What Laszlo's Pizza Actually Gave Bitcoin
It is tempting to view Laszlo's transaction as a costly mistake. The man himself has been asked about it countless times and has always responded the same way — he does not regret it. At the time, mining Bitcoin was his hobby, and spending it on pizza was a way to demonstrate that it had real-world utility.
That demonstration was worth far more than $773 million to the Bitcoin ecosystem. Before the pizza transaction, Bitcoin had no market price and no proof of concept as a currency. The pizza gave it both. It established that Bitcoin could be used as money and that someone was willing to trade real goods for it.
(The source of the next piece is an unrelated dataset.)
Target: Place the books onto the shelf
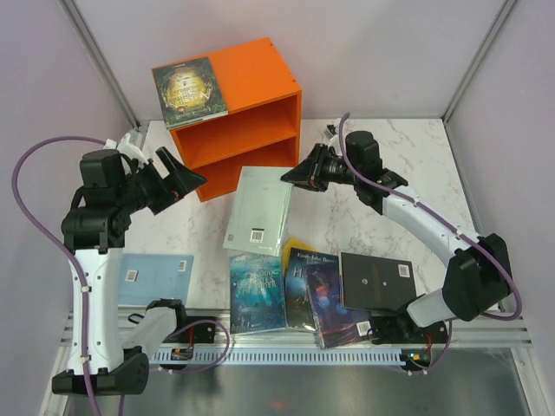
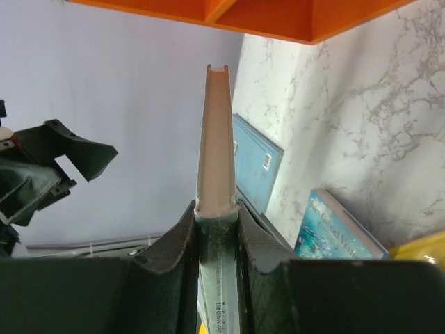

Every price discovery event, every exchange listing, every institutional ETF that followed traces its lineage back to that $30 pizza order.
Bitcoin Pizza Day in 2026
In 2026, Bitcoin Pizza Day arrives at an interesting moment. Bitcoin is trading near $77,000 — well off its October 2025 all-time high of $126,000 but still representing a 1.9 billion percent return from the day of the pizza. The macro environment is challenging, with rising bond yields and inflation concerns creating headwinds for risk assets.
But the fundamental landscape in 2026 looks nothing like any previous Pizza Day. Spot Bitcoin ETFs exist and have absorbed tens of billions in institutional capital. The US Congress has introduced a Strategic Bitcoin Reserve bill with bipartisan support. A crypto-friendly Federal Reserve Chair has been sworn in. President Trump has signed executive orders integrating crypto into the traditional financial system.
Laszlo Hanyecz spent 10,000 Bitcoin on pizza because he believed in the technology enough to use it. Sixteen years later, that belief has been validated at a scale he could never have imagined.
Happy Bitcoin Pizza Day. 🍕
This article is for informational purposes only and does not constitute financial advice.